INFORMATION PROVIDED:

::::

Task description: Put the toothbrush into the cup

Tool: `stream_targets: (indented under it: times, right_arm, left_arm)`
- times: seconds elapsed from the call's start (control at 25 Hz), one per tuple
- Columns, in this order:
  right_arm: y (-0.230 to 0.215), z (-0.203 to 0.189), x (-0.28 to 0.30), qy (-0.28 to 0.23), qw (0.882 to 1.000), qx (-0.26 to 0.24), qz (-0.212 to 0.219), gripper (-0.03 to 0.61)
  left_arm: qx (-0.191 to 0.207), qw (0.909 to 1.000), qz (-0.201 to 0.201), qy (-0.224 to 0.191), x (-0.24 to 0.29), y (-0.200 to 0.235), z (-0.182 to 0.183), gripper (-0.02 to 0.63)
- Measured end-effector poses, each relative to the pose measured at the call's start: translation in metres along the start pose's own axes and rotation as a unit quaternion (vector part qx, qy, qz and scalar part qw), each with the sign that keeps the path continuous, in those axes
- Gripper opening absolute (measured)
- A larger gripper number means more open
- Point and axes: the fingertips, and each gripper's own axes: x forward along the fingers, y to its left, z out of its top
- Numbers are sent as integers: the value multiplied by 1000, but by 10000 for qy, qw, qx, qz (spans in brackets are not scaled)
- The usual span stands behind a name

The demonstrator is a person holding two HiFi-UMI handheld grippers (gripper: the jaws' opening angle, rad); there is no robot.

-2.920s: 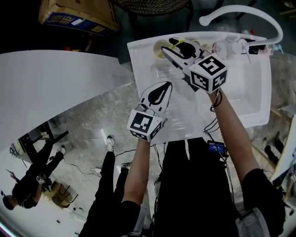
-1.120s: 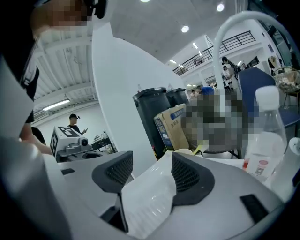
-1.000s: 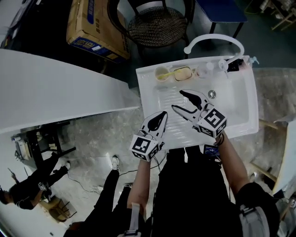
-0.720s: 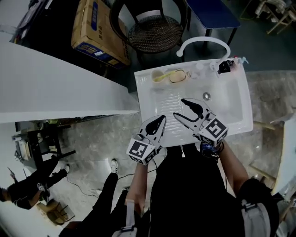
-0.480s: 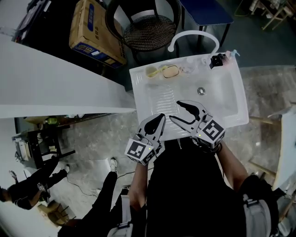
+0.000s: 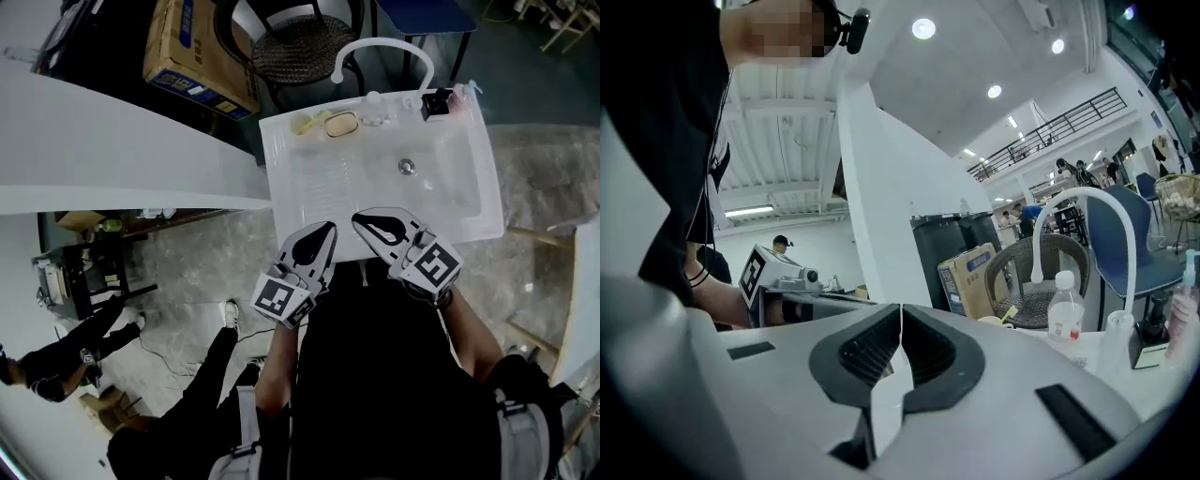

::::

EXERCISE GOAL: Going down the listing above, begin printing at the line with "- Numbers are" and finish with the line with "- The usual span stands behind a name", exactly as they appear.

SOLUTION TO THE EXERCISE:
- Numbers are sent as integers: the value multiplied by 1000, but by 10000 for qy, qw, qx, qz (spans in brackets are not scaled)
- The usual span stands behind a name

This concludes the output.